╭──

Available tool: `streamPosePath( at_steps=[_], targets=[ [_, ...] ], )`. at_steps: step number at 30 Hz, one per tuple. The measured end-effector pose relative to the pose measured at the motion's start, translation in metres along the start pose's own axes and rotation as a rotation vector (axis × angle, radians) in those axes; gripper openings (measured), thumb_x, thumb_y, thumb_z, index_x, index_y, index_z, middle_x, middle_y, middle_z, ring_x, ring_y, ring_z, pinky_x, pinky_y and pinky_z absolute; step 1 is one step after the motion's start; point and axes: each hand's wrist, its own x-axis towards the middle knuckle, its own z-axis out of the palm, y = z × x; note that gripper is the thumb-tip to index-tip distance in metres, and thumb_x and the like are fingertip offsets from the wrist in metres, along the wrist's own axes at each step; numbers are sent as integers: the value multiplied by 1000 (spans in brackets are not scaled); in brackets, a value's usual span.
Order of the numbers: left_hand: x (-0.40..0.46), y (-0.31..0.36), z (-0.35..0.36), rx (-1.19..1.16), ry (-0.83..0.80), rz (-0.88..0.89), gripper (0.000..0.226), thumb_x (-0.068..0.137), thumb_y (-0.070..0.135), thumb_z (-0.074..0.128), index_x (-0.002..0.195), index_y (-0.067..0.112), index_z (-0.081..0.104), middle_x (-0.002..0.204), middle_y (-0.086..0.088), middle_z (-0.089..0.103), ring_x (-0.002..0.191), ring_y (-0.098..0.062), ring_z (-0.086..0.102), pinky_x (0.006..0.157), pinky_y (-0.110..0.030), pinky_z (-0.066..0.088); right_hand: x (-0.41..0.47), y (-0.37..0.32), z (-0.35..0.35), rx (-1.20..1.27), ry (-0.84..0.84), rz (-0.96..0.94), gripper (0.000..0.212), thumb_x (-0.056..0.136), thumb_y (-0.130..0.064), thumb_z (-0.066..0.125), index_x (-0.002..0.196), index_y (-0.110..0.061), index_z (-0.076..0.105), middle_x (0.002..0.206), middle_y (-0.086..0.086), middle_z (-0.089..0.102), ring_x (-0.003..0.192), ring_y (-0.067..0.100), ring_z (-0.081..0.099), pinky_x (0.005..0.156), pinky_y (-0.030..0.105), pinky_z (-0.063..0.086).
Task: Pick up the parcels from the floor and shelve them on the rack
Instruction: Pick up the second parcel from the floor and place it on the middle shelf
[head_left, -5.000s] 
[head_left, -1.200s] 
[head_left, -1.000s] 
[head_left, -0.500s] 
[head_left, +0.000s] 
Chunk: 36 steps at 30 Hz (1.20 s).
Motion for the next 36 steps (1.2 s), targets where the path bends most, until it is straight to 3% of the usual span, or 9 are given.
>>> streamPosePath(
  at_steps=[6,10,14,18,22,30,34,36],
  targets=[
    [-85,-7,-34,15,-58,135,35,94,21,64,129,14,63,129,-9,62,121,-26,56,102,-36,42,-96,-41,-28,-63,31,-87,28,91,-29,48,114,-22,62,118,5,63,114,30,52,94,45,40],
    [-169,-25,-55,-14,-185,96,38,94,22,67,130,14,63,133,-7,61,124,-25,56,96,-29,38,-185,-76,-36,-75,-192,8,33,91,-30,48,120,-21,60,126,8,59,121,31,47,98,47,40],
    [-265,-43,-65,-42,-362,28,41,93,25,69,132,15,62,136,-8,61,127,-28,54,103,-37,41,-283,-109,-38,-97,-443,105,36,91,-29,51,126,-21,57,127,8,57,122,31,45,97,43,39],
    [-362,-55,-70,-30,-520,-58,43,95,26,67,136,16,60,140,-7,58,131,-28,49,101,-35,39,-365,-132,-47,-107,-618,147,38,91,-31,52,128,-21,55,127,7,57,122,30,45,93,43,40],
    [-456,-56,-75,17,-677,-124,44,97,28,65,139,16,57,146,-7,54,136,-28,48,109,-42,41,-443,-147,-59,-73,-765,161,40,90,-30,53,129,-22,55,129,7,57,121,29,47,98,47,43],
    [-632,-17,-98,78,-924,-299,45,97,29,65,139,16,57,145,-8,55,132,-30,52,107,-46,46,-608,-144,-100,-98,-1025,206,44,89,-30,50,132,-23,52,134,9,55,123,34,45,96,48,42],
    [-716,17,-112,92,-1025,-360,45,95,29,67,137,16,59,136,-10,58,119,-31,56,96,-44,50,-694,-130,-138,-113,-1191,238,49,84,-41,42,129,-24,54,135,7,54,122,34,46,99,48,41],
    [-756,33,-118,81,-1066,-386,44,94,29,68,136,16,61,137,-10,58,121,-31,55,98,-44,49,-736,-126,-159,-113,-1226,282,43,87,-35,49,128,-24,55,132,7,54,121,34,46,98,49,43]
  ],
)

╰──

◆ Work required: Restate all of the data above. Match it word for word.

◆ Your solution:
Available tool: `streamPosePath( at_steps=[_], targets=[ [_, ...] ], )`. at_steps: step number at 30 Hz, one per tuple. The measured end-effector pose relative to the pose measured at the motion's start, translation in metres along the start pose's own axes and rotation as a rotation vector (axis × angle, radians) in those axes; gripper openings (measured), thumb_x, thumb_y, thumb_z, index_x, index_y, index_z, middle_x, middle_y, middle_z, ring_x, ring_y, ring_z, pinky_x, pinky_y and pinky_z absolute; step 1 is one step after the motion's start; point and axes: each hand's wrist, its own x-axis towards the middle knuckle, its own z-axis out of the palm, y = z × x; note that gripper is the thumb-tip to index-tip distance in metres, and thumb_x and the like are fingertip offsets from the wrist in metres, along the wrist's own axes at each step; numbers are sent as integers: the value multiplied by 1000 (spans in brackets are not scaled); in brackets, a value's usual span.
Order of the numbers: left_hand: x (-0.40..0.46), y (-0.31..0.36), z (-0.35..0.36), rx (-1.19..1.16), ry (-0.83..0.80), rz (-0.88..0.89), gripper (0.000..0.226), thumb_x (-0.068..0.137), thumb_y (-0.070..0.135), thumb_z (-0.074..0.128), index_x (-0.002..0.195), index_y (-0.067..0.112), index_z (-0.081..0.104), middle_x (-0.002..0.204), middle_y (-0.086..0.088), middle_z (-0.089..0.103), ring_x (-0.002..0.191), ring_y (-0.098..0.062), ring_z (-0.086..0.102), pinky_x (0.006..0.157), pinky_y (-0.110..0.030), pinky_z (-0.066..0.088); right_hand: x (-0.41..0.47), y (-0.37..0.32), z (-0.35..0.35), rx (-1.20..1.27), ry (-0.84..0.84), rz (-0.96..0.94), gripper (0.000..0.212), thumb_x (-0.056..0.136), thumb_y (-0.130..0.064), thumb_z (-0.066..0.125), index_x (-0.002..0.196), index_y (-0.110..0.061), index_z (-0.076..0.105), middle_x (0.002..0.206), middle_y (-0.086..0.086), middle_z (-0.089..0.102), ring_x (-0.003..0.192), ring_y (-0.067..0.100), ring_z (-0.081..0.099), pinky_x (0.005..0.156), pinky_y (-0.030..0.105), pinky_z (-0.063..0.086).
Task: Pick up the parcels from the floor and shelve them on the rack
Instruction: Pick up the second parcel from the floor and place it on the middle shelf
[head_left, -5.000s] 
[head_left, -1.200s] 
[head_left, -1.000s] 
[head_left, -0.500s] 
[head_left, +0.000s] 
Chunk: 36 steps at 30 Hz (1.20 s).
Motion for the next 36 steps (1.2 s), targets where the path bends most, until it is straight to 3% of the usual span, or 9 are given.
>>> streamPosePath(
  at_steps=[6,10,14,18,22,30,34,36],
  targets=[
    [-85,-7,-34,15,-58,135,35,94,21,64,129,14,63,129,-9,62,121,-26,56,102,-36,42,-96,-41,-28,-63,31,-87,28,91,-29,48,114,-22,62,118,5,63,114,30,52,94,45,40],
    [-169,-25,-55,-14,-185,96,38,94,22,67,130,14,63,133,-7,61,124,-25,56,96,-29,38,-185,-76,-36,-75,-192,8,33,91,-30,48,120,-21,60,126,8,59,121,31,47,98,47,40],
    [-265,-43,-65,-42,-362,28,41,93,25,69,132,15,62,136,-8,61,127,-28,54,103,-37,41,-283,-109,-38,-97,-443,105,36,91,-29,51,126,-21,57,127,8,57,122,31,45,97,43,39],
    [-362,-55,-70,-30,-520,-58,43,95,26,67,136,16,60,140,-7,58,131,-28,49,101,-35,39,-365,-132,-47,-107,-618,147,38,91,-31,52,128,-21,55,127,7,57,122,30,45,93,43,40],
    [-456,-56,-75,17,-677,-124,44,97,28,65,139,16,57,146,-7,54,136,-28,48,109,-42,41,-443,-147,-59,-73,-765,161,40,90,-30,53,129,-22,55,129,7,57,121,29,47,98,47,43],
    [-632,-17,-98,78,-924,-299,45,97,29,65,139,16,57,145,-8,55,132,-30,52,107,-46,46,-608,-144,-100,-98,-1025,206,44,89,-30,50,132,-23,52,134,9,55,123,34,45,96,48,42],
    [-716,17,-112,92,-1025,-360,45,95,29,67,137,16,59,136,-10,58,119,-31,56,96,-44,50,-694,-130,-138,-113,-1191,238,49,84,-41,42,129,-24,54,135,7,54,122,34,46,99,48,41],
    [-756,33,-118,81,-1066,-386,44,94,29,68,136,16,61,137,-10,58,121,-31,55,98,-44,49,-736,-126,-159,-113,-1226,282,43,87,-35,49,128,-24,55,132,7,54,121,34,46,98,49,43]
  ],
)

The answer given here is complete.